Efficient Detection of Floating Algal Blooms Using Sentinel-2 Imagery: The Introduction of the SFABI Index
Keywords: Harmful Algal Blooms (HABs), Sentinel-2 Imagery, Spectral Index, Floating Algal Bloom, Thresholding
Abstract. Algal blooms are among the most serious challenges affecting inland waters, disrupting ecosystems, degrading water quality, and posing risks to human activities. Developing reliable monitoring and mapping methods is crucial for mitigating their harmful impact. This study introduces the Sentinel-2 Floating Algal Bloom Index (SFABI), designed for detecting and mapping algal blooms at varying densities. Lake Burdur was selected as the study area for this research. Sentinel-2 images from three different dates were used as the primary data source. As a pre-processing step, Sentinel-2 Level-1C images were converted to bottom-of-atmosphere reflectance values by applying the iCOR atmospheric correction technique. Subsequently, statistical analysis was conducted to compare the spectral separability of the bands based on the sample pixels. The pixels were categorized into three classes: low-and high-density algal blooms, and water.
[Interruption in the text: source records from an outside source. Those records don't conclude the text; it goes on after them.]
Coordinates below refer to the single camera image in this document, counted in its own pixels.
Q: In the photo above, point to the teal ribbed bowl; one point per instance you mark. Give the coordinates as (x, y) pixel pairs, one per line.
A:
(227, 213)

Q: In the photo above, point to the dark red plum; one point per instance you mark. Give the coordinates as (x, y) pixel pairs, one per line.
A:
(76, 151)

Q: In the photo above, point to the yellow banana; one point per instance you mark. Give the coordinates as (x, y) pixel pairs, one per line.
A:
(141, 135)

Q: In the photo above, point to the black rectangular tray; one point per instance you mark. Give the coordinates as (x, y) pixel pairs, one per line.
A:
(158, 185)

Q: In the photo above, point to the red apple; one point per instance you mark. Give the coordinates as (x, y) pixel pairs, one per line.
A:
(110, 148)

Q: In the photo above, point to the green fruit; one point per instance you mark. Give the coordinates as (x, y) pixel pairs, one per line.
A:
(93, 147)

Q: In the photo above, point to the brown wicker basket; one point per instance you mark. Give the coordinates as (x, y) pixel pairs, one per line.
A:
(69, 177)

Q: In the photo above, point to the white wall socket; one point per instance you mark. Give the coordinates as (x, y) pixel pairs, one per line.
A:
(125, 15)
Based on the results, the proposed index was developed based on the vegetation red-edge (B06 and B07) and near-infrared (B08) with the highest average M-statistic values and the visible-region (B02 and B03) and short-wave infrared (B12) with one the lowest M-statistic values. Furthermore, three thresholding techniques were utilized and evaluated to automatically create thematic maps representing water and algae from the grey-level index maps. The accuracy of each SAFABI map, classified using a specific single threshold value, was evaluated based on the F-score metric. To ensure an objective evaluation, two additional spectral indices specifically designed for detecting algal blooms, namely, the Floating Algae Index (FAI) and the Adjusted Floating Algae Index (AFAI), were also applied, and their classified maps were thoroughly analysed and compared. The results showed that the SFABI achieved an F-Score of over 97% across all three datasets, significantly surpassing the performance of other indices, which remained under 70%. Additionally, the SFABI index achieved F-Score values of about 90% in detecting low-density algal blooms. This demonstrates the effectiveness of the proposed index in identifying low-density blooms, which are often overlooked in algal bloom analyses, even when using a single threshold value.